IMO. Most of the problems you cite with modern D&D stem from a few areas
1. Trying to be too granular.
Granularity allows for customization. It makes many different kinds of flavor possible. It is part of why the D&D 5e gaming system can be used for so many different genres.
(To be fair, every genre needs to be a flavor of combat. But even then, it is possible to play D&D without combat.)
The difference in a single attribute bonus barely matters in actual play.
Optimizers care deeply about a single bonus from an ability. Their various builds speak for themselves about the mathematical usefulness of an ability bonus.
In normal play, there is a feeling that the +1 of a d20 is (coincidentally) the right amount of difference. Indeed, if an option only grants a single +1, players take it or leave it. But if an option is +2, it becomes a must-have. For example, switching to percentile d100 dice would not meaningfully improve the game, in the sense that the difference between +001 and +002 would be mostly a meaningless waste of time.
Relatedly, I feel strongly, that if I had to choose between +2 and Advantage, I would pick Advantage. But if I had to choose between +3 and Advantage, I would definitely pick the +3. (Advantage is good, but becomes less good when one really needs it to succeed at something difficult. Then the flat bonus is significantly more helpful.) The fact that the differences between +1, +2, and +3 can 'feel' different from each other, confirms that this is a useful and meaningful amount of math.
A single ability bonus matters.
2. Grouping specific skills to attributes (and really having that split between skills and attributes at all).
It's part of the reason a really intimidating Wizard is so hard to make in D&D.
When I DM, I rely on the abilities. Something requires strength-toughness, mobility-precision, social-skills-self-expression, or other kinds of knowledgeability-awareness. It is normally obvious which ability is relevant for a given challenge.

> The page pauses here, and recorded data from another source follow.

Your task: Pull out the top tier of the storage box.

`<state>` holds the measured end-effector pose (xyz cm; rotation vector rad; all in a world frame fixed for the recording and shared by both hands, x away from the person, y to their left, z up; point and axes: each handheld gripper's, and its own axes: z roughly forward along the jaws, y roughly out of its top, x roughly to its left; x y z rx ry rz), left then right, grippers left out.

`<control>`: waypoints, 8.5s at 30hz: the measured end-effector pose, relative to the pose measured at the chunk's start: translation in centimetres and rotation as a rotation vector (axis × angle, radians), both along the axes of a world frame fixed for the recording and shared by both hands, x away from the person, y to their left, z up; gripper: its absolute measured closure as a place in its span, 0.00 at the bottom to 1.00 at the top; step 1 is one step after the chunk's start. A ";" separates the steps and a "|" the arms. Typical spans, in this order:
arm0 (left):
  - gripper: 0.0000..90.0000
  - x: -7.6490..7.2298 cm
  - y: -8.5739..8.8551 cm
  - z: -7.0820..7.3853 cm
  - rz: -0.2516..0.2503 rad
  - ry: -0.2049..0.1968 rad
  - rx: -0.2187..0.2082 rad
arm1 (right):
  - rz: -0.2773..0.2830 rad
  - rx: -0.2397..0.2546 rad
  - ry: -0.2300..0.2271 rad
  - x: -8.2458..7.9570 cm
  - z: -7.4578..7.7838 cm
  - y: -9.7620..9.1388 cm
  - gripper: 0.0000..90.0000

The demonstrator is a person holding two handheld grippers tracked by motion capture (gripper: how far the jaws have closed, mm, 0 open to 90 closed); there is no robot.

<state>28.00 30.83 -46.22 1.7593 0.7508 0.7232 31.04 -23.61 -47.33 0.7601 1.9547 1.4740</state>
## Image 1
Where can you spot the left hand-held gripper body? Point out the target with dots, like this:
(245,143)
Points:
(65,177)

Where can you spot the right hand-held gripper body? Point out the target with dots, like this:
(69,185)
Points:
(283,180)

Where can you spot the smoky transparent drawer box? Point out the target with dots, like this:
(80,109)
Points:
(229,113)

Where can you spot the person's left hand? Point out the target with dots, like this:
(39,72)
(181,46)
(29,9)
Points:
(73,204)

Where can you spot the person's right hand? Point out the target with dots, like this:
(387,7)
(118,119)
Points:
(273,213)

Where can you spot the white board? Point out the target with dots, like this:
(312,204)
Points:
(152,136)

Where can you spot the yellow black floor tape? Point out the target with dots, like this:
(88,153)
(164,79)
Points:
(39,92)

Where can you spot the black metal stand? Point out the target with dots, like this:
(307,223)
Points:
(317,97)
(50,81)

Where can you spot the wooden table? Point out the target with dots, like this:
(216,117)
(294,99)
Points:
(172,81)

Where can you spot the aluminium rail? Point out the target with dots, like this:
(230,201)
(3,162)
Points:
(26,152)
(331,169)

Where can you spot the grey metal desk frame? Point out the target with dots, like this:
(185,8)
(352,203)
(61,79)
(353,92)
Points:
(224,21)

The skills are more fluid, as a thematic 'proficiency' bonus, and might circumstantially be relevant for various kinds of ability challenges.

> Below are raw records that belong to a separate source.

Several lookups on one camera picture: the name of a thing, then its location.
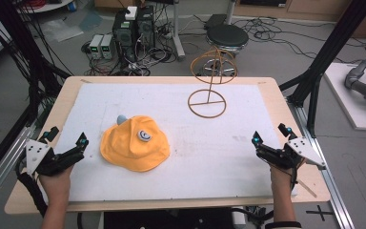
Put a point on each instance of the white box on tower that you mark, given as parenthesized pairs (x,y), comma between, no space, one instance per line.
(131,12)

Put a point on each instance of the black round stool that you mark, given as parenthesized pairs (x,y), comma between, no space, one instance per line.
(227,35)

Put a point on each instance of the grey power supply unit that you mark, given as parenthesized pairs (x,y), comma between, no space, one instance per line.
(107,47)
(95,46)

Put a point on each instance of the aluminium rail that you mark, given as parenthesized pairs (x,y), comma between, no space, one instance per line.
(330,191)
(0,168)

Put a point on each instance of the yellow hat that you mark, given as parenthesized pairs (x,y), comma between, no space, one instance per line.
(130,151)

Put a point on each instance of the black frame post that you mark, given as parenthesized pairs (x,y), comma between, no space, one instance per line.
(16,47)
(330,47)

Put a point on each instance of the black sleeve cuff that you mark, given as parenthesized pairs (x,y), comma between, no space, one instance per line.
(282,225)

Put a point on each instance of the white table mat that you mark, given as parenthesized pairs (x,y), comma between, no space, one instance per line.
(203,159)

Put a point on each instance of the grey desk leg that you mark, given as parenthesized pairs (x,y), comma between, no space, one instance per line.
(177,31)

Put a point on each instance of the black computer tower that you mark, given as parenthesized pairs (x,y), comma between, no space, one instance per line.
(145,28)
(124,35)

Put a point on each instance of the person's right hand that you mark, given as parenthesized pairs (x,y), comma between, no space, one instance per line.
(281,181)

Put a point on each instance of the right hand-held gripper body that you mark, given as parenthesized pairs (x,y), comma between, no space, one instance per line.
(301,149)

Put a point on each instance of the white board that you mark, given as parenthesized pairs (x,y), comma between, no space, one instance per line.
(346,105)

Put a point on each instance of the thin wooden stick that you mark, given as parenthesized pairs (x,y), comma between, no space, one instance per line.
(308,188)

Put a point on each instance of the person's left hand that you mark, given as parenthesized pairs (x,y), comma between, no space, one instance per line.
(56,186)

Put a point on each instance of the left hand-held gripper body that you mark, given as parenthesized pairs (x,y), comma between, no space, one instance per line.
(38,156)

Note, the abilities dont need to have the same number of skills. Constitution has the trait of Hit Points, and while it is its own problematic, it is effective enough without combat skills.

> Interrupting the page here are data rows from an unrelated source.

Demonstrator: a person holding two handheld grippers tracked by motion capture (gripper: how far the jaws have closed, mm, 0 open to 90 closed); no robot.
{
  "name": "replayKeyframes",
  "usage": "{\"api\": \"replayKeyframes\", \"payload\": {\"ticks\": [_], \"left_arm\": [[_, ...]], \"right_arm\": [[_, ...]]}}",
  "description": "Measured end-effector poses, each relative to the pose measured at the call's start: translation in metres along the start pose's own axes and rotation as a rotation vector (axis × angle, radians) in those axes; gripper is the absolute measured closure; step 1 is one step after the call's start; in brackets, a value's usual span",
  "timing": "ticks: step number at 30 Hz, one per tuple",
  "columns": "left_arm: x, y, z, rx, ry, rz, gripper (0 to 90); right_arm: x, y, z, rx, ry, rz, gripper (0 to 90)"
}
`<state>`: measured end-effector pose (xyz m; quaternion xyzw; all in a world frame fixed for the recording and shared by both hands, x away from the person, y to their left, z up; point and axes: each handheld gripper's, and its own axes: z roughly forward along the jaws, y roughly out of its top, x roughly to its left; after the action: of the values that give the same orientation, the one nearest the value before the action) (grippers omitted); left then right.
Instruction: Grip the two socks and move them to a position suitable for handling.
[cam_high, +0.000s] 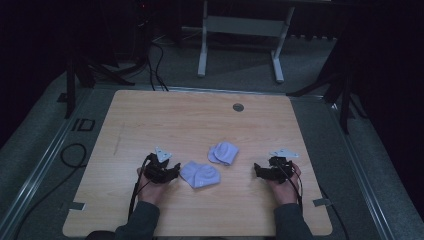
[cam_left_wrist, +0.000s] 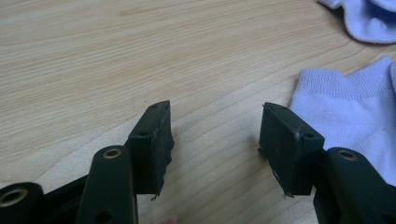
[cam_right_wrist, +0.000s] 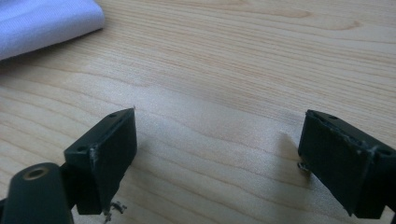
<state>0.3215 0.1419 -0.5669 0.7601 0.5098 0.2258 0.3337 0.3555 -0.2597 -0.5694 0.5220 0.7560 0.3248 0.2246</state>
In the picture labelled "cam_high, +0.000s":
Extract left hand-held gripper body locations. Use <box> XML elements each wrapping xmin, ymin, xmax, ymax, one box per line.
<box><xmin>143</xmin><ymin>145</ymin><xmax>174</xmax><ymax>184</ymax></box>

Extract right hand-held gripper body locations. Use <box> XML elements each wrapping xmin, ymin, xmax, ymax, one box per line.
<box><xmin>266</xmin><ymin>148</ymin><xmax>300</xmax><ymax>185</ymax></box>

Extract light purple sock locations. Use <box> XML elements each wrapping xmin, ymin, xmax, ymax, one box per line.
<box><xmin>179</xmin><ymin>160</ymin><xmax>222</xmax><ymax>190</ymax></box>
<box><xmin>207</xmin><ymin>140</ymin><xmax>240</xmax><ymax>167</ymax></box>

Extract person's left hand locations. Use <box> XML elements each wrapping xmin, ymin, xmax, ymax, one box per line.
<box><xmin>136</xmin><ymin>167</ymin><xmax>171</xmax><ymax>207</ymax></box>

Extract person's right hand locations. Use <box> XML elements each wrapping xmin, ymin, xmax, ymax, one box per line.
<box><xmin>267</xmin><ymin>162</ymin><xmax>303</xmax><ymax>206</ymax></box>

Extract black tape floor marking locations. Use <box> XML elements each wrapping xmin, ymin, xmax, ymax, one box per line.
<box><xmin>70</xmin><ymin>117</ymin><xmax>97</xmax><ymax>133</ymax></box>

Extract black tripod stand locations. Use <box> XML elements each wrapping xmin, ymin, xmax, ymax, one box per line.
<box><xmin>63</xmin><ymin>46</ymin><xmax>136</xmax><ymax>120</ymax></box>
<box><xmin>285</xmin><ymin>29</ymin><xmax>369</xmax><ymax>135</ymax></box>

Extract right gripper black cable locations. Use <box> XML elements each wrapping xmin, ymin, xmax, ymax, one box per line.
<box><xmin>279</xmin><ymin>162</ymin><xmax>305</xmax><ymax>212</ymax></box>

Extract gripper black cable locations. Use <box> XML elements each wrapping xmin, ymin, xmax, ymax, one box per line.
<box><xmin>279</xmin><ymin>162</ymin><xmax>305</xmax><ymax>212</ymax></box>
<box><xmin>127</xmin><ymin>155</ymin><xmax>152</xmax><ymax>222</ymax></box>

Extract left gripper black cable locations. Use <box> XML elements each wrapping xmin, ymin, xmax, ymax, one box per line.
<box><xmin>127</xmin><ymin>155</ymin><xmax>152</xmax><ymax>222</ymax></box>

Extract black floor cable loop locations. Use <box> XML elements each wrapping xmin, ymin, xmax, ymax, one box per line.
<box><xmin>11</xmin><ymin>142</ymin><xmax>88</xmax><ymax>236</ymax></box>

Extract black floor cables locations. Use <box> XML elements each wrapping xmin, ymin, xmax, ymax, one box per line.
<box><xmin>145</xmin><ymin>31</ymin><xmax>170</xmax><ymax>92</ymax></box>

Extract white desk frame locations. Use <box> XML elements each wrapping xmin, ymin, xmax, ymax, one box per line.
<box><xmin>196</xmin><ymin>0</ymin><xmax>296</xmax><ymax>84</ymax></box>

3. Current system design makes dex, con and class main stat the primary combat stats and everything else if for out of combat.
Yes, D&D 5e overuses Str, Dex, (Athletics), and Con for combat, and underuses Int, (Perception), Cha, and Wis.
Blame 1e.
1e evolved from a wargame. It had a divorce between highly regimented mechanics for physical combat. And almost zero mechanics for mental challenges in noncombat scenarios, where players themselves would come up with the solutions. The mental abilities on the character sheet were large irrelevant to actual gameplay.
The only time mental abilities came up mechanically was for spellcasting stats in combat.
D&D has evolved much since. Mainly 3e made the breakthrus for standardizing and quantifying uses for the mental abilities. 4e made any ability equally useful in combat. (For example, one can use either Dex or Int for the Reflex Save.)
5e is now in a situation of wanting to keep the abilities thematically distinct, but overall equally useful in combat.
This is fine except leveling in D&D typically come from defeating enemies and failure in D&D mainly stems primarily from dying in combat and so the combat stats are already inherently more important. If TPK's potentially depended on passing animal handling and medicine checks, then those would be top skills. If we had alternate paths relying on insight/intimidation/etc to defeat every enemy in the game and protect us from potential TPK then those skills would be just as valued.
Totally agree.
While it is possible to play D&D without combat, this game evolved from a combat game and remains combat-centric.
Heh, probably the greatest challenge today for D&D is how to be a combat game and at the same time sound "ethical" during the roleplay aspects of it. Most of the game can sound kinda murderous.
Regarding the abilities, it is easy for the mental abilities to be as important in combat as the physical abilities, even tho 1e didnt do this.
4. The magic system
Magic does too much independent of everything but main stat (or i should say only dependent on class).
I do too (well not the classless system). But Balance does not equate to 'no dump stats'. Those are 2 separate desires.
Regarding dump abilities. Once an Attack ability is chosen, the other Attack abilities can be dumped. However the Save-Utility abilties are always nice, often necessary, and painful to dump.
Part of the reason for the current situation where the casters a Single-Ability-Dependent for casting:
Example. The Wizard is Multi-Ability-Dependent. It must have high enough scores in Intelligence (for casting), Dexterity (for avoiding getting hit and surviving most spell attacks), and Constitution (for surviving combat generally).
If instead, all of the mental abilities were useful for surviving and winning in combat, then the Wizard would be less dependent on the physical abilities in combat.
Then, the mental abilities could also relate to different aspects of spellcasting, analogous to how the physical abilities relate to different aspects of physical combat.
It's not so much that such a game would be Atonal, but it would just be missing a wide swath of potential tones. But again, the concept was a starting point to get to a particular place, not a stand alone example of a finalized game design.
If there are only four classes, it is virtually the same thing as having only four abilities, except player customization becomes impossible, and the DM has a more difficult time running it.